Les termes concernés par les différentes classifications ne bénéficient pourtant pas d'une définition unanimement admise, chaque ouvrage scientifique, chaque dictionnaire et, pour ainsi dire, chaque auteur ayant la sienne. Comme écrivait Small (1989) : « L'ironie est de constater que les spécialistes en classification biologique n'ont pas réussi à se doter d'une claire systématique et d'une claire nomenclature à l'intérieur de leur propre champ d'activité et de ses composants […]. »
De la diversité des classifications
C'est par l'observation des organismes vivants et par leur comparaison qu’ Homo sapiens a défini des taxons élémentaires correspondant souvent au genre et à l'espèce, eux-mêmes classés dans un système.
Liée à une culture, à un état d'avancement des connaissances, toute classification évolue avec les sociétés elles-mêmes. En outre le découpage conceptuel varie avec chaque langue (y compris les langues de métier), chaque civilisation ou spécialité ayant tendance à surestimer l'objectivité de sa pensée classificatrice.
Alors que la société traditionnelle se modifie peu, ou ne le fait que très lentement, c'est l'inverse pour les sociétés dites scientifiques, beaucoup plus changeantes et, par ailleurs, indépendantes les unes des autres, ce qui explique la multiplicité de classifications.
Classification populaire
Première en date, la parataxonomie remonte aux chasseurs-cueilleurs du Paléolithique.
C'est la classification populaire qui « primitivement » (et vernaculairement) a permis de distinguer les genres et les espèces. Elle conserve encore, de nos jours, son importance. Fondée sur des critères simples : l'apparence, les mœurs supposées, les cris, etc., elle ne s'embarrasse guère de données scientifiques. Devant l'inconnu, elle procède par extension ou assimilation : par exemple, la souris → la chauve-souris → le kiwi (couvert de poils, le kiwi était pour les Chinois assimilable à une souris végétale…). Toutefois, le mécanisme universel de l'assimilation et fondé sur une étape de l'observation se retrouve aussi dans la formation des noms scientifiques. La science des hommes n'étant, après tout, « qu'une suite d'erreurs… rectifiées » (Georges Becker).
Elle distingue de même les hiboux des chouettes, les crapauds des grenouilles, les rats des souris, etc., toutes espèces apparentées qui, dans l'esprit de certains, sont censées être maris et femmes. Ainsi le hibou serait le mâle de la chouette, le crapaud celui de la grenouille, le corbeau celui de la corneille, etc. Bien sûr, cela varie selon les langues et n’a, par exemple, aucun sens en anglais (dans Tom et Jerry, bien que ce soit une souris, Jerry est un mâle, comme le confirment de nombreux épisodes).
Les classifications populaires des plantes « ont une fonction opératoire en rapport avec des nécessités d'ordre cognitif (mise en ordre, mémorisation, repérage), mais aussi avec le rôle imparti à chaque plante dans les pratiques techniques et symboliques ».

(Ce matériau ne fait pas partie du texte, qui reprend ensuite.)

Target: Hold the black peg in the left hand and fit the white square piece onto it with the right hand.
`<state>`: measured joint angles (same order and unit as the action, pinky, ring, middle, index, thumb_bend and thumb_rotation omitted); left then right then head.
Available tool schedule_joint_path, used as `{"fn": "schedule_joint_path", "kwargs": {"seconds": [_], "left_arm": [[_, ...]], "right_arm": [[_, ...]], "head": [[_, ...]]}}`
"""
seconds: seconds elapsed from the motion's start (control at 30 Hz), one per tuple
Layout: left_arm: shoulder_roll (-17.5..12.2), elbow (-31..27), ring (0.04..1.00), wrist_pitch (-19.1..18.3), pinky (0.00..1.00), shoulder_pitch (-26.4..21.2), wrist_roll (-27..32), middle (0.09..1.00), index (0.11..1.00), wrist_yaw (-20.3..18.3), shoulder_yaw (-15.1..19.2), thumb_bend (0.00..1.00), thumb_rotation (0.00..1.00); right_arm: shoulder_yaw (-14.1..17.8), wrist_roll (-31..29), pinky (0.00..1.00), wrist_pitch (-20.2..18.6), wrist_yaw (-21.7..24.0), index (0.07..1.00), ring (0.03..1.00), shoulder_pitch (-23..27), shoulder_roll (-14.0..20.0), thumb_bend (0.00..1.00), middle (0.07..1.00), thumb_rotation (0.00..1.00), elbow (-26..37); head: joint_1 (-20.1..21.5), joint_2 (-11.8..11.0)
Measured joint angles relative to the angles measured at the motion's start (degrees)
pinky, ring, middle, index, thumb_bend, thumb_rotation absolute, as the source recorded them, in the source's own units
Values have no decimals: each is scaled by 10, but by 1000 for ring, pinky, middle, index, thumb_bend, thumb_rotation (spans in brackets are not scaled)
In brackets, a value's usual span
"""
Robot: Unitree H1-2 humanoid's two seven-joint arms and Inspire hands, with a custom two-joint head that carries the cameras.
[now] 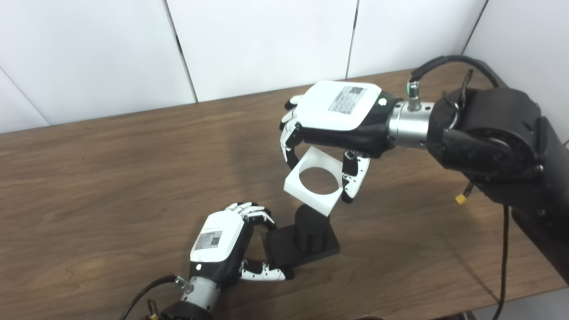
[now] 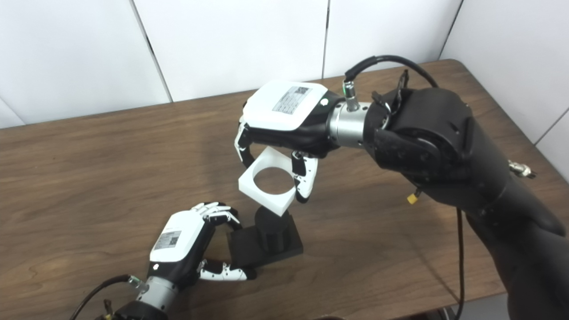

Classification « primitive »
La vision ethnocentrique qui préjuge d'une supériorité de l'homme moderne sur le primitif est invalidée par de très nombreux travaux comparatifs en anthropologie moderne.
Ces études montrent en effet que, dans tous les cas où l'homme prétendu « primitif » ou sauvage (pour son économie de subsistance) est resté intégré à son milieu, son sens aigu d'observation et sa pleine conscience des rapports entre la vie animale et végétale, qui ne laissent pas d'étonner les scientifiques, constitue une science considérable.
Ainsi, d'après Claude Lévi-Strauss, les indiens Navajos distinguent plus de 500 plantes, les Hanunóo des îles Philippines classent les oiseaux en 75 catégories et divisent leur flore locale, au plus bas niveau, en plus de 1 800 taxons, alors que les botanistes distinguent pour la même flore moins de 1 300 espèces, d'un point de vue scientifique moderne.
Par exemple, dans une population « arriérée » des îles Ry?ky?, le botaniste A.H. Smith rapporte que « même un enfant peut souvent identifier l'espèce d'un arbre d'après un menu fragment de bois et, qui plus est, le sexe de cet arbre selon les idées qu'entretiennent les indigènes sur le sexe des végétaux ; et cela en observant l'apparence du bois et de l'écorce, l'odeur, la dureté et d'autres caractères du même ordre ». Les observations de ce type abondent.
L'enseignement qu'on en retire est un rappel de l'évidence : quand on a la prétention de classer scientifiquement l'univers, il importe de recueillir de la façon la plus large possible, l'héritage de tous les classificateurs, qu'ils soient passés ou présents ou quel que soit leur niveau d'éducation.
Classification traditionnelle ou classique
Classification classique |
Continuellement enrichie depuis sa création princeps, la classification traditionnelle (ou classique) des espèces, actuellement obsolète mais encore défendue par quelques auteurs, est issue de celle de Linné. Elle reste importante dans la mesure où elle est présente dans de nombreux ouvrages et est utilisée dans la gestion de collections. Linné commença par diviser les êtres naturels en trois règnes, un pour le monde minéral et deux autres pour le monde vivant, les règnes végétal et animal. Le nombre de règnes eut tendance ensuite à s'accroître au fur et à mesure que les systématiciens prenaient conscience de la complexité du monde vivant. On ajouta ainsi le règne fungi (les champignons) et plus tard les règnes protiste (eucaryotes unicellulaires) et monère (procaryotes unicellulaires). Actuellement, la classification traditionnelle est telle que six règnes divisent le monde vivant :
L'espèce est l'unité de base de la hiérarchie du vivant.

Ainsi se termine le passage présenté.